When we celebrated the New Year, I don’t think any of us were prepared for what 2020 had in store.
It’s fair to say that 2020 has been a rollercoaster for society, for politics, civil rights, health, and for businesses.
While many organisations have arguably been embroiled in crises of their own making, many have been swept up in broader issues that have impacted their reputation. COVID, Black Lives Matter, and economic issues dominating these.
Comms teams spend a significant portion of their energy looking forward, focusing on the positive for their organisations. However, it’s in times of crisis that PR and comms expertise is most visible, most valued and can have the greatest impact.
Having spent the last 20 years in the media intelligence industry I’ve worked with organisations during times of crisis, including the .com crash, the telecom crash, recessions, natural disasters, legal challenges, and even murder trials.
Over the course of two articles, I will share my what, in my experience, has proven to be the fundamental components communicators need to consider when monitoring and measuring during times of crisis. These steps are aimed at helping PR and communication teams, and their organizations:
- Prepare for a crisis
- Identify emerging issue
- Deal with media and social media news flow
- Turn this information into useful insights
- Guide their organization throughout a crisis
Here are the first five.
1. Understand the main types of reputational crisis
Reputational crises come in a variety of flavors, all of them are bitter, but understanding them can help you form the right approach.
- Centered on your business: e.g. product issue, consumer complaint, lawsuit, executive or ambassador issues
- Industry issue: e.g sugar in drinks, data privacy, lack of women in construction, lack of diversity in PR
- External crisis: global issues that any brand may be drawn into, e.g. COVID, Brexit, Environment or societal issues
There’s also a saying in strategic planning circles: There are:
“known knowns, known unknowns, and unknown knowns.”
The things that you can prepare for, the blind spots that you are aware of, and potentially mitigate. Finally, there are the bolts from the blue that can blindside you. The following tips will ensure that you have these bases covered.
2. Understand the typical stages of a crisis
While no two crises are the same, it’s useful to have a framework to inform thinking, and to guide approach and process.
There is a wealth of literature on the stages of crisis, both within the comms/reputation management community and for direct responders that deal with life-and-death crises.
The stages:
- Pre crisis
- Crisis detection
- Crisis probing and prevention
- Crisis response
- Learning
Media Intelligence (traditional and social media monitoring, evaluation, analysis, research and insights) plays a vital role at each stage of these stages.

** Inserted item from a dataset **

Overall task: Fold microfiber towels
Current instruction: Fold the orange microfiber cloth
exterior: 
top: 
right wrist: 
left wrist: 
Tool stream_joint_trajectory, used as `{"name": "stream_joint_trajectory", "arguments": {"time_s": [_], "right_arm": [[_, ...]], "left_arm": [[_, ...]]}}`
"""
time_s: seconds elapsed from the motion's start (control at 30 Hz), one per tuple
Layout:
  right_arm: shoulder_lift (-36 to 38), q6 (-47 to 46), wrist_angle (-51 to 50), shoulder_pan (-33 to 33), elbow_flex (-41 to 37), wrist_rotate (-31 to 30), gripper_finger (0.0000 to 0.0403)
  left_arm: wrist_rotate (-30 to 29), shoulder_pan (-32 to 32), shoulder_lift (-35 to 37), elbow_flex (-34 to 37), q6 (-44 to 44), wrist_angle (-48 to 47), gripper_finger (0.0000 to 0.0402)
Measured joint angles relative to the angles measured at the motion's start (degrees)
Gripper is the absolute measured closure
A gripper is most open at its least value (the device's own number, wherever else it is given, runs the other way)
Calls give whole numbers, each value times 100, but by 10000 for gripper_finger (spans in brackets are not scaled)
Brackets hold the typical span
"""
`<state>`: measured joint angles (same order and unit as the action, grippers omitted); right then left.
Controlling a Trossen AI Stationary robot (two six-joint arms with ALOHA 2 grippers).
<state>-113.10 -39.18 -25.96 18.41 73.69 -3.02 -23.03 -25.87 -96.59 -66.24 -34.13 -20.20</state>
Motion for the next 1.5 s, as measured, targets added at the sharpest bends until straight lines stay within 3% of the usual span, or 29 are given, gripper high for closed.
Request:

We’ll cover below some general guidelines and some practical examples before circling back to bring the stages and tips together.
3. Have a plan
Have a plan, plan ahead.
It’s best practice for media monitoring to be: always on; reviewed regularly; informative for its users and stakeholders; a process that informs itself, by providing a wealth of information that can be used to further develop the monitoring and measurement brief. After all it’s far better to detect an issue early, and it come to nothing, than be caught unawares.
The middle of a crisis is not the ideal time to adopt a new service.
PRs are time poor. Media monitoring often accounts for a mere fraction of their day. So it may appear that there’s never a good time. But ask yourself, “If a crisis breaks now, do I have everything in place to spot it and get on top of it”
If the answer is no, then now is as good-a-time as any to lay the groundwork.
A great place to start is by creating a simple monitoring framework to capture the right information.
Track your company, key people, products, services, competitors, industry topics, key industry media. include anything business related that keeps you or your CEO awake at night! You can activate this list immediately, or just keep for such time as it’s needed.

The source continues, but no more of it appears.